▶ [YOUR INSTRUCTIONS] Among the entries that follow, the required portion opens with the line containing "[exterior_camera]" and closes with the line containing "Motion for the". Give that portion again exactly, and nothing else.

▶ [MATERIAL SHOWN]
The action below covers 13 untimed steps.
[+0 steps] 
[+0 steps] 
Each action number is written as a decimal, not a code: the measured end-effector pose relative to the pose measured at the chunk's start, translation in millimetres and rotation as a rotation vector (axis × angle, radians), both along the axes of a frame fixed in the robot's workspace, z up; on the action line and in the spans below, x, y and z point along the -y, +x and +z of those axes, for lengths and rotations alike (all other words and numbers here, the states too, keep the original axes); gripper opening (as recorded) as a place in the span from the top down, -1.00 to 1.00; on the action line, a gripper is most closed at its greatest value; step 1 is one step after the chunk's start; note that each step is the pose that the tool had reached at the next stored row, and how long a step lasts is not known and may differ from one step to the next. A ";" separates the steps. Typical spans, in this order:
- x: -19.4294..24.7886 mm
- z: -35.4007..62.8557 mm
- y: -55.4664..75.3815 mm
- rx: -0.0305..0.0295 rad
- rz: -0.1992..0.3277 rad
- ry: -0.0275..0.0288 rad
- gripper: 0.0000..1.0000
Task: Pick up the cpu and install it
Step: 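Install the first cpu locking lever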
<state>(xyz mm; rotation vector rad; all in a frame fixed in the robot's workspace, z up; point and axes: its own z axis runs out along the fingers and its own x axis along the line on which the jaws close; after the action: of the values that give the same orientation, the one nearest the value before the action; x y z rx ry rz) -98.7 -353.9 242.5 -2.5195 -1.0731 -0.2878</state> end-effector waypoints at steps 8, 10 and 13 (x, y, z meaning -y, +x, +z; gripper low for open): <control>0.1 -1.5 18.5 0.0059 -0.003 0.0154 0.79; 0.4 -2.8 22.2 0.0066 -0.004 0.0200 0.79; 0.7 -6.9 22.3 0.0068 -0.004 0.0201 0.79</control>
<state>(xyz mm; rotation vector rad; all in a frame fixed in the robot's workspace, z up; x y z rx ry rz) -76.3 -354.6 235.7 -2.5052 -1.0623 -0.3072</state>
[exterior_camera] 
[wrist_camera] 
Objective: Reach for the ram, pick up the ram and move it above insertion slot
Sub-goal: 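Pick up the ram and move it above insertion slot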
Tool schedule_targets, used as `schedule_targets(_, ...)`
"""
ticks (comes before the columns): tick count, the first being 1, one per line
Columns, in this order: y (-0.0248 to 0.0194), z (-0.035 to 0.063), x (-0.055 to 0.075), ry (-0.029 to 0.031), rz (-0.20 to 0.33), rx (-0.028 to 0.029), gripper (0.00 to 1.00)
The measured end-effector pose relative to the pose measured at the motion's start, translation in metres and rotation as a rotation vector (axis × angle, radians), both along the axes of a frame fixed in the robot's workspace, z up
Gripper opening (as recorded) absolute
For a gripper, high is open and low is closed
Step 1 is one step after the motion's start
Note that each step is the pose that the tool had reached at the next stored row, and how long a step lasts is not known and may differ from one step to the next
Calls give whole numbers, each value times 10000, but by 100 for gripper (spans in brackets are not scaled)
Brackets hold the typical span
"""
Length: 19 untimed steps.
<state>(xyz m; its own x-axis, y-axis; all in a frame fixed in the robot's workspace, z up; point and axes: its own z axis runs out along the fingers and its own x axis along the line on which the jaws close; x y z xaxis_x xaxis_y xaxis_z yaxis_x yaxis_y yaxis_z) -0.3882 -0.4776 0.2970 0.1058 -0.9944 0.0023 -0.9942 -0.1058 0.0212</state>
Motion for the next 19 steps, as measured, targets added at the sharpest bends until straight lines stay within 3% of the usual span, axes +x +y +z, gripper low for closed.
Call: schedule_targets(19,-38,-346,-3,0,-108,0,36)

▶ [RESULT FOR THIS EXERCISE]
[exterior_camera] 
[wrist_camera] 
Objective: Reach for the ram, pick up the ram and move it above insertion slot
Sub-goal: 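Pick up the ram and move it above insertion slot
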Tool schedule_targets, used as `schedule_targets(_, ...)`
"""
ticks (comes before the columns): tick count, the first being 1, one per line
Columns, in this order: y (-0.0248 to 0.0194), z (-0.035 to 0.063), x (-0.055 to 0.075), ry (-0.029 to 0.031), rz (-0.20 to 0.33), rx (-0.028 to 0.029), gripper (0.00 to 1.00)
The measured end-effector pose relative to the pose measured at the motion's start, translation in metres and rotation as a rotation vector (axis × angle, radians), both along the axes of a frame fixed in the robot's workspace, z up
Gripper opening (as recorded) absolute
For a gripper, high is open and low is closed
Step 1 is one step after the motion's start
Note that each step is the pose that the tool had reached at the next stored row, and how long a step lasts is not known and may differ from one step to the next
Calls give whole numbers, each value times 10000, but by 100 for gripper (spans in brackets are not scaled)
Brackets hold the typical span
"""
Length: 19 untimed steps.
<state>(xyz m; its own x-axis, y-axis; all in a frame fixed in the robot's workspace, z up; point and axes: its own z axis runs out along the fingers and its own x axis along the line on which the jaws close; x y z xaxis_x xaxis_y xaxis_z yaxis_x yaxis_y yaxis_z) -0.3882 -0.4776 0.2970 0.1058 -0.9944 0.0023 -0.9942 -0.1058 0.0212</state>
Motion for the next 19 steps, as measured, targets added at the sharpest bends until straight lines stay within 3% of the usual span, axes +x +y +z, gripper low for closed.

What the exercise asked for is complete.